Exercise: What you return must match the listing below line for line, minus its pictures.

Data for this task:
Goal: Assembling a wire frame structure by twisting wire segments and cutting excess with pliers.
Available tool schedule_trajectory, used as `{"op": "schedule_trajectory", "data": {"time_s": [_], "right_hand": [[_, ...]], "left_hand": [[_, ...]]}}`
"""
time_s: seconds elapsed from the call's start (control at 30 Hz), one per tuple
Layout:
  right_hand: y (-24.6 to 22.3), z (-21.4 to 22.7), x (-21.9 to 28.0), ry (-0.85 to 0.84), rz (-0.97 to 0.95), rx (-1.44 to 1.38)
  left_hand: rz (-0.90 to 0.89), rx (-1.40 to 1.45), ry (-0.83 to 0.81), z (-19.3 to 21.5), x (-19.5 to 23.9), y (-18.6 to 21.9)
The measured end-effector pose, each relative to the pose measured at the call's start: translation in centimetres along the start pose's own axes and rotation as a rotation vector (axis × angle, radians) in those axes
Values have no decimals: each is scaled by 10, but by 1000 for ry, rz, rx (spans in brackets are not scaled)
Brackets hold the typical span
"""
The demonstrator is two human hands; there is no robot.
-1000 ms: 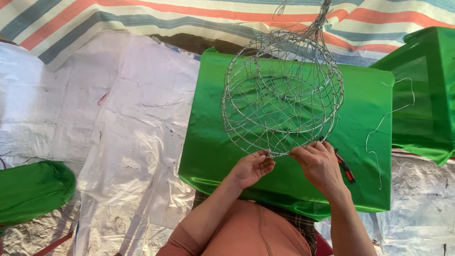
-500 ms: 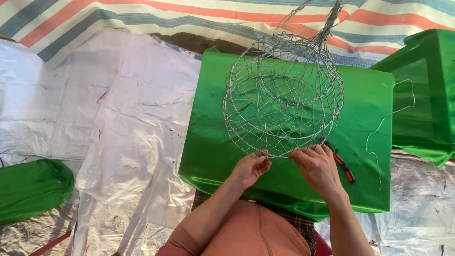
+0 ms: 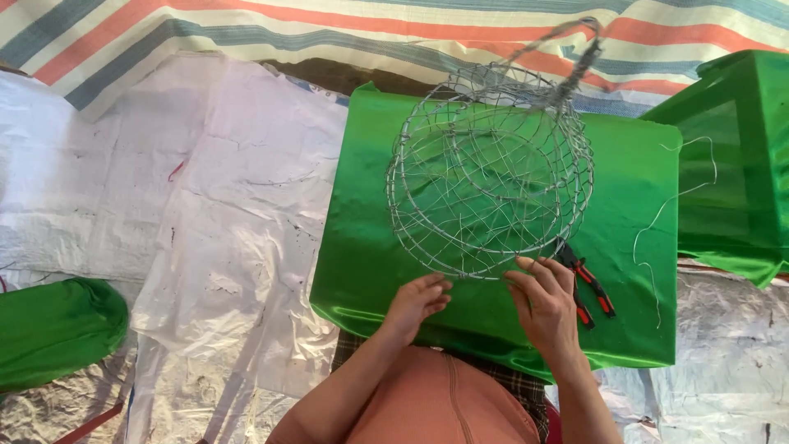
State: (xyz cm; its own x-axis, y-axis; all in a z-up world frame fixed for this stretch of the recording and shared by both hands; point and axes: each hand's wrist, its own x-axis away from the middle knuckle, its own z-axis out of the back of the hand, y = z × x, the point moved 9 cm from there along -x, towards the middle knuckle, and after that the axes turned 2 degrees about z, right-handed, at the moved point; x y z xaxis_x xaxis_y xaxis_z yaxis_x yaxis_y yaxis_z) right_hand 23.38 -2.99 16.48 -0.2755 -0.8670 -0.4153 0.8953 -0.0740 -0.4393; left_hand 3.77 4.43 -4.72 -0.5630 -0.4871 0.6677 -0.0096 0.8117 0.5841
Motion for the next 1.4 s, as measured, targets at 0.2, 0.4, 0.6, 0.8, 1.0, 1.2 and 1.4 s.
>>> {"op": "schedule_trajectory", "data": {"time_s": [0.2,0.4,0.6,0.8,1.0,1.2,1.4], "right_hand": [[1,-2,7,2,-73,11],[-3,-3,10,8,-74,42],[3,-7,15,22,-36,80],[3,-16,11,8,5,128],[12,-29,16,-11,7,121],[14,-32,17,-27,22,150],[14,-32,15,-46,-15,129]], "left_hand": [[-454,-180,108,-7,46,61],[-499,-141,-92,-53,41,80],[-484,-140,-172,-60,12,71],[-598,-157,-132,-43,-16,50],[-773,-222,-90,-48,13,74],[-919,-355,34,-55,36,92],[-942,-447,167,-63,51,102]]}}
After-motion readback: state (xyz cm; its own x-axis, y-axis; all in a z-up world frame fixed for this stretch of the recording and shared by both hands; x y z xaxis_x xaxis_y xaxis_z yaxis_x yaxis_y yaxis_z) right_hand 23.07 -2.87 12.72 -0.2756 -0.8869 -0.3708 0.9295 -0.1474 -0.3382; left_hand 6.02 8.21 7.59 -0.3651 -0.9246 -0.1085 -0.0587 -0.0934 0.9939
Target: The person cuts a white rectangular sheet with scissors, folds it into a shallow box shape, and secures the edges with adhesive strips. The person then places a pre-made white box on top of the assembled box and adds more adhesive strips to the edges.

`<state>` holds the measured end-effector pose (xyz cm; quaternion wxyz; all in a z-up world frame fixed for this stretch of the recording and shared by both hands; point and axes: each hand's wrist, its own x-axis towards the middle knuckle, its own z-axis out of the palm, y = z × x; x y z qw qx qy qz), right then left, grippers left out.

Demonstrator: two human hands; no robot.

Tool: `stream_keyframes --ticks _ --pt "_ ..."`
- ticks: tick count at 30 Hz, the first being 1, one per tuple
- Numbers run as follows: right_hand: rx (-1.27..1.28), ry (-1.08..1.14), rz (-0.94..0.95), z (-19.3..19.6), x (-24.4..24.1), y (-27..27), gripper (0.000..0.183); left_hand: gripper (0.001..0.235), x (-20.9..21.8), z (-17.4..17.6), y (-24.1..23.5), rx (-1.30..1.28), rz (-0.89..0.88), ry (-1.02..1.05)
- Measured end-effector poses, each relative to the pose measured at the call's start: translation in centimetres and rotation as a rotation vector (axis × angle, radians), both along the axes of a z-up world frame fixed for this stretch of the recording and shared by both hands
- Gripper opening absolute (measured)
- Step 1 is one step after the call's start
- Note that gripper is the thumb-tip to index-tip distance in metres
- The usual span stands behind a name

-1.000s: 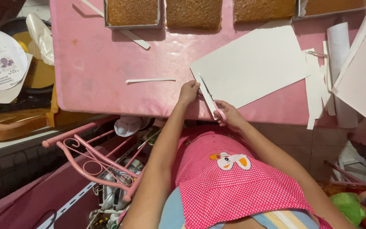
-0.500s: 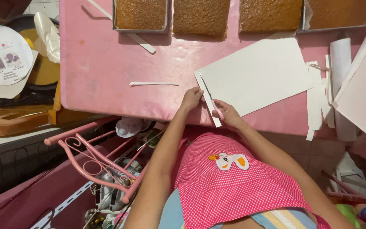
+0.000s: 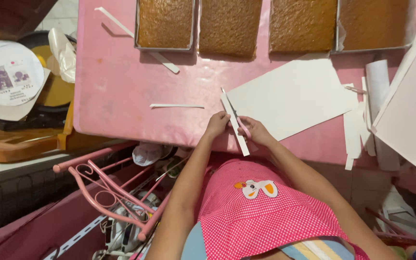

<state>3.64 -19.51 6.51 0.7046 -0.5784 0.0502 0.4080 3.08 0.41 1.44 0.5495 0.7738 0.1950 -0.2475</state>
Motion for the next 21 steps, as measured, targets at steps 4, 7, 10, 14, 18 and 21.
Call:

Solution to the problem:
Goal: Assembling a wire frame structure by twisting wire segments and cutting excess with pliers.
Available tool schedule_trajectory, used as `{"op": "schedule_trajectory", "data": {"time_s": [_], "right_hand": [[_, ...]], "left_hand": [[_, ...]]}}`
"""
time_s: seconds elapsed from the call's start (control at 30 Hz), one per tuple
Layout:
  right_hand: y (-24.6 to 22.3), z (-21.4 to 22.7), x (-21.9 to 28.0), ry (-0.85 to 0.84), rz (-0.97 to 0.95), rx (-1.44 to 1.38)
  left_hand: rz (-0.90 to 0.89), rx (-1.40 to 1.45), ry (-0.83 to 0.81), z (-19.3 to 21.5), x (-19.5 to 23.9), y (-18.6 to 21.9)
The measured end-effector pose, each relative to the pose measured at the call's start: translation in centimetres along the start pose's own axes and rotation as a rotation vector (axis × angle, radians) in those axes
Values have no decimals: each is scaled by 10, but by 1000 for ry, rz, rx (spans in brackets are not scaled)
Brackets hold the typical span
"""
The demonstrator is two human hands; there is no robot.
-1000 ms: 
-500 ms: 
+0 ms: 
State: (xyz cm; its own x-axis, y-axis; all in a z-up world frame fixed for this stretch of the recording and shared by both hands; point and axes: each hand's wrist, its own x-axis away from the middle knuckle, its own z-axis out of the back of the hand, y = z × x, the point moved 9 cm from there along -x, towards the middle knuckle, and after that the axes turned 2 degrees about z, right-handed, at the moved point; x y z xaxis_x xaxis_y xaxis_z yaxis_x yaxis_y yaxis_z) right_hand 23.38 -2.99 16.48 -0.2755 -0.8670 -0.4153 0.8953 -0.0740 -0.4393; left_hand 3.77 4.43 -4.72 -0.5630 -0.4871 0.6677 -0.0096 0.8117 0.5841
Motion for the next 1.4 s, as measured, targets at 0.2, 0.4, 0.6, 0.8, 1.0, 1.2 and 1.4 s.
>>> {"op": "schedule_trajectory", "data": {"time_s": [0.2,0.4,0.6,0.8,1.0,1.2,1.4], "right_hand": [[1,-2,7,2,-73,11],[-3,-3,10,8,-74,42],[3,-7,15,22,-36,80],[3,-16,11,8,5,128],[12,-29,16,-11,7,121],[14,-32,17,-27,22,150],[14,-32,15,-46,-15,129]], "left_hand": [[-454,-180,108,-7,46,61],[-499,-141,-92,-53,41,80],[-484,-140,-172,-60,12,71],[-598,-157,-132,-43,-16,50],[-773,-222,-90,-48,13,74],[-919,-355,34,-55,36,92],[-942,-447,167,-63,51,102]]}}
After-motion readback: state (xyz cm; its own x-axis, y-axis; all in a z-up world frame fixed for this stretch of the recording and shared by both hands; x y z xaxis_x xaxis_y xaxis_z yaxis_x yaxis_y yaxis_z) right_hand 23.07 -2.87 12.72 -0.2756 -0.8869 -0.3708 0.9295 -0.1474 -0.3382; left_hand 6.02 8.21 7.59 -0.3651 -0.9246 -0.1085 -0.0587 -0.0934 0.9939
Target: The person cuts a white rectangular sheet with scissors, folds it into a shallow box shape, and secures the edges with adhesive strips. The person then places a pre-made white box on top of the assembled box and adds more adhesive strips to the edges.

`<state>` holds the measured end-effector pose (xyz cm; quaternion wxyz; all in a z-up world frame fixed for this stretch of the recording and shared by both hands; point and axes: each hand's wrist, its own x-axis towards the middle knuckle, its own z-axis out of the palm, y = z × x; x y z qw qx qy qz), right then left, grippers left out.

Demonstrator: two human hands; no robot.

Tool: `stream_keyframes --ticks _ --pt "_ ..."`
- ticks: tick count at 30 Hz, the first being 1, one per tuple
- Numbers run as follows: right_hand: rx (-1.27..1.28), ry (-1.08..1.14), rz (-0.94..0.95), z (-19.3..19.6), x (-24.4..24.1), y (-27..27), gripper (0.000..0.183); left_hand: gripper (0.001..0.235), x (-20.9..21.8), z (-17.4..17.6), y (-24.1..23.5), rx (-1.30..1.28), rz (-0.89..0.88), ry (-1.02..1.05)
- Measured end-effector poses, each relative to the pose measured at the call's start: translation in centimetres and rotation as a rotation vector (axis × angle, radians), both along the axes of a z-up world frame fixed for this stretch of the recording and shared by both hands
- Gripper opening absolute (measured)
- Step 1 is one step after the call's start
- Note that gripper is the thumb-tip to index-tip distance in metres
- The usual span stands behind a name

-1.000s: 
-0.500s: 
+0.000s: 

<state>3.64 -19.51 6.51 0.7046 -0.5784 0.0502 0.4080 3.08 0.41 1.44 0.5495 0.7738 0.1950 -0.2475</state>
Motion for the next 21 steps, as measured, targets at steps 4, 7, 10, 14, 18 and 21.
Call:

The exercise was answered in full.